Aim of the task: Go through the listing and count the lines with "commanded" in them; write only the number.
▶
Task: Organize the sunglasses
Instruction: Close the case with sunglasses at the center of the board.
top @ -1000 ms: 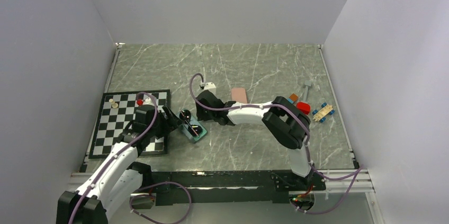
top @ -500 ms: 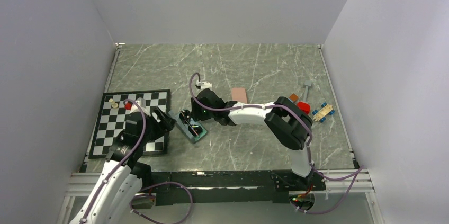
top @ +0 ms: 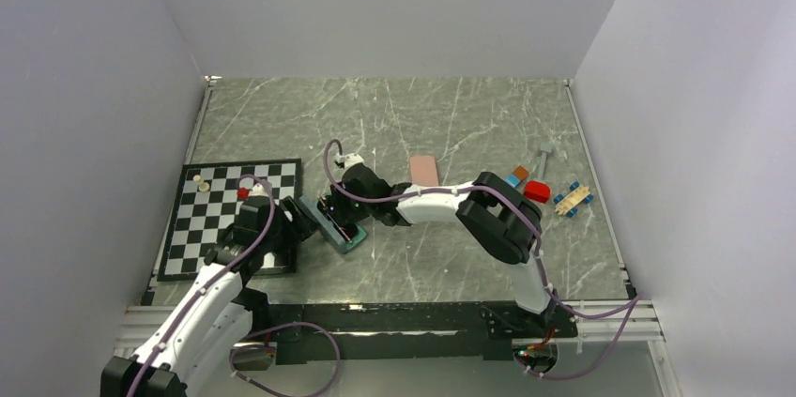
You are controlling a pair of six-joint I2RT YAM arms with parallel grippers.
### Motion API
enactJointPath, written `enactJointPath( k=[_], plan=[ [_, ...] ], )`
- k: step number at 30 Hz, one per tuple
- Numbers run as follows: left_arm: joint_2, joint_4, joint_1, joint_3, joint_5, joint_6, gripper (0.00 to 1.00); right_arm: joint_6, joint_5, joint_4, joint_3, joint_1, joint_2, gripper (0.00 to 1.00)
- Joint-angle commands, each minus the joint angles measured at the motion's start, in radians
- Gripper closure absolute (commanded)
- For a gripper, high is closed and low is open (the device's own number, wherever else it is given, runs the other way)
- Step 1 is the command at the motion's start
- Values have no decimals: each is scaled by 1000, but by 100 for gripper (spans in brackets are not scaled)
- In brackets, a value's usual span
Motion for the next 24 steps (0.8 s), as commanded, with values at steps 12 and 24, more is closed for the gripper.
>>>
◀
Solution below: 2